--- EXERCISE PROMPT ---
Search the data below, and report every line in which "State" occurs.
====
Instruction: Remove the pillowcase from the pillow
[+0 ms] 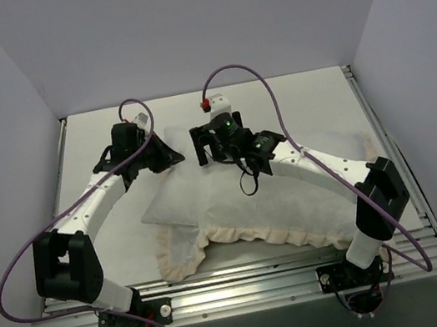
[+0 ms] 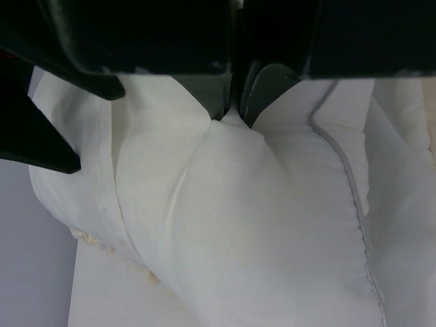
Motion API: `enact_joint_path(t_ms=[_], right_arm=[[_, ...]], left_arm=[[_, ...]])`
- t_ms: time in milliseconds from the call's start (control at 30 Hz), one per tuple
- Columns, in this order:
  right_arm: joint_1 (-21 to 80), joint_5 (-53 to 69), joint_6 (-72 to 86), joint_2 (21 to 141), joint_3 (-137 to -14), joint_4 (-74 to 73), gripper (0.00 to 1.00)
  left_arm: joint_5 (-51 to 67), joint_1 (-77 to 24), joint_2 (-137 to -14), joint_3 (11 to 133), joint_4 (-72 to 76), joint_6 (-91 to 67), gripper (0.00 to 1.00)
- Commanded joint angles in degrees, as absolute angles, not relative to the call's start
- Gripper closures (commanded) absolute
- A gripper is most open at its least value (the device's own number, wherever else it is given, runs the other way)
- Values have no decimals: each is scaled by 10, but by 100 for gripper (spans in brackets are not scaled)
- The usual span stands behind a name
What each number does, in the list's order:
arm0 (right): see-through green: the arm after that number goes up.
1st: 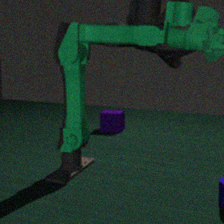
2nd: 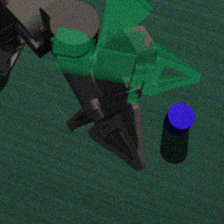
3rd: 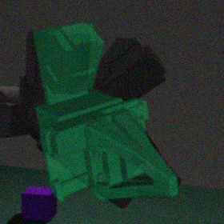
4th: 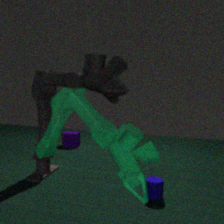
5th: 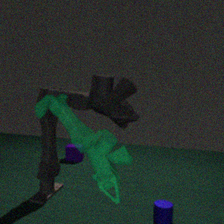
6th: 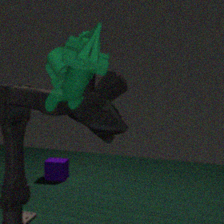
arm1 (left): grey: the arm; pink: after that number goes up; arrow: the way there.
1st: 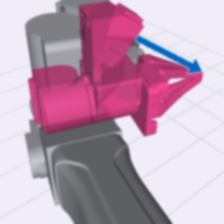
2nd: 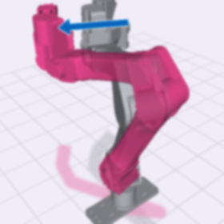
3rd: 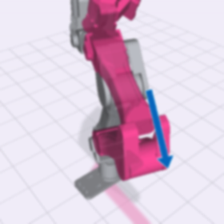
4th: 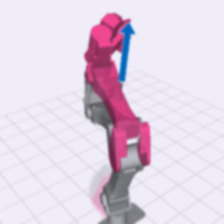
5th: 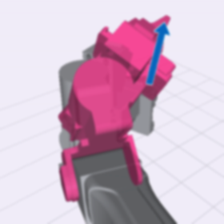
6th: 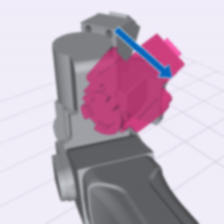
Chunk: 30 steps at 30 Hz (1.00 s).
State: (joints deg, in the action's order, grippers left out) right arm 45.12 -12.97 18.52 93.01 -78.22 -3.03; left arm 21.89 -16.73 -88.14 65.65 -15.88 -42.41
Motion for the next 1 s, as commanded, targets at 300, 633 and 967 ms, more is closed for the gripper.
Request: enact_joint_path(t_ms=[300, 633, 967], right_arm=[[465, -241, 197, 983, -765, -165, 73], [197, -237, 186, 928, -637, -153, 100], [127, -126, 163, 887, -673, -98, 91]], left_arm=[[193, -157, -784, 764, -216, -369, 98], [380, 37, -706, 854, -234, -448, 98], [375, 31, -707, 871, -228, -459, 98]])
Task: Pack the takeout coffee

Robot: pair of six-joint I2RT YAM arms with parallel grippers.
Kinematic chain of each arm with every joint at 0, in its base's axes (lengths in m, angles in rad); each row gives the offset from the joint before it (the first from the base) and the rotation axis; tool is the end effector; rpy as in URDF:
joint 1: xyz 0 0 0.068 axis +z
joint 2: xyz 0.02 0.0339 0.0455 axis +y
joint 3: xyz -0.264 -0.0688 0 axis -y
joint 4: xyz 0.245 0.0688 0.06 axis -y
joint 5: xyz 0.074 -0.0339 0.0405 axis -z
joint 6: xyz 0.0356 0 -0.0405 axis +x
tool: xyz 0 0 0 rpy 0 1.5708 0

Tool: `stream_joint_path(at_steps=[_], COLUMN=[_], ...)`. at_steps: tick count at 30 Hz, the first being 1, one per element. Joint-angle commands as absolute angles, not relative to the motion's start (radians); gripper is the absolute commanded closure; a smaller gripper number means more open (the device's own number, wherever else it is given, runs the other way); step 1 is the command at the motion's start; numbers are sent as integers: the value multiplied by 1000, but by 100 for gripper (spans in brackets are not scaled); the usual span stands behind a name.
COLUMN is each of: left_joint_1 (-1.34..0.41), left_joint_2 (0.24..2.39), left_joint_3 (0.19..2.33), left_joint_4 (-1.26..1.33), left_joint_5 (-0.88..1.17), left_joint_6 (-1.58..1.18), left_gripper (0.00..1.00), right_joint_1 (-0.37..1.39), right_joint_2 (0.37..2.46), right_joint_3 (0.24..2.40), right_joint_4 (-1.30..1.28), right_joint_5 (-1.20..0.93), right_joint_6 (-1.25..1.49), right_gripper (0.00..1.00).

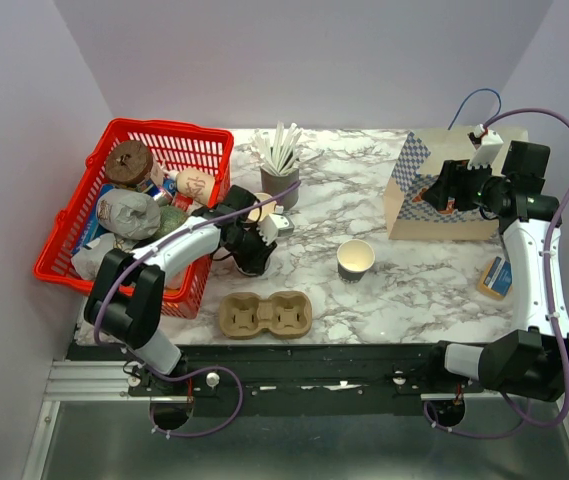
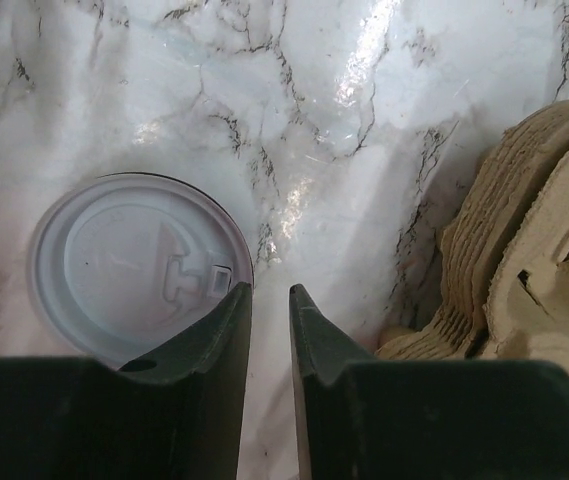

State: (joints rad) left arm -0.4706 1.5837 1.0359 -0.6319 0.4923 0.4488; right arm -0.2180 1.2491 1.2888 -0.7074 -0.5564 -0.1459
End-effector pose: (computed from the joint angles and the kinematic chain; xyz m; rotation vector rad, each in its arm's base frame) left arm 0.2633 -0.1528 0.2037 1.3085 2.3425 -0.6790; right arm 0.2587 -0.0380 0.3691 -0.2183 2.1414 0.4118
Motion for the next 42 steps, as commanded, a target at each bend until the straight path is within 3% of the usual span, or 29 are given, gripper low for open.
stream_joint_path(at_steps=[1,14,26,31,42], left_joint_1=[-471,-505,-505,-505,-505], left_joint_2=[1621,1641,1664,1655,1569], left_joint_3=[1052,1034,1042,1046,1111], left_joint_4=[-635,-563,-577,-577,-673], left_joint_5=[543,439,428,413,379], left_joint_6=[459,428,422,420,428], left_gripper=[71,76,90,100,100], right_joint_1=[-224,-224,-224,-224,-224], right_joint_2=[1224,1224,1232,1232,1241], right_joint_3=[1269,1264,1266,1266,1275], right_joint_4=[-690,-690,-687,-687,-687], right_joint_5=[-577,-575,-572,-574,-578], right_joint_6=[-143,-146,-149,-149,-144], right_gripper=[21,21,21,21,21])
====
--- OUTPUT OF THE EXERCISE ---
State: (joints deg, in the action's order, grippers left out) right arm 45.12 -12.97 18.52 93.01 -78.22 -3.03; left arm 21.89 -16.73 -88.14 65.65 -15.88 -42.41
State: (joints rad) left arm -0.4706 1.5837 1.0359 -0.6319 0.4923 0.4488; right arm -0.2180 1.2491 1.2888 -0.7074 -0.5564 -0.1459

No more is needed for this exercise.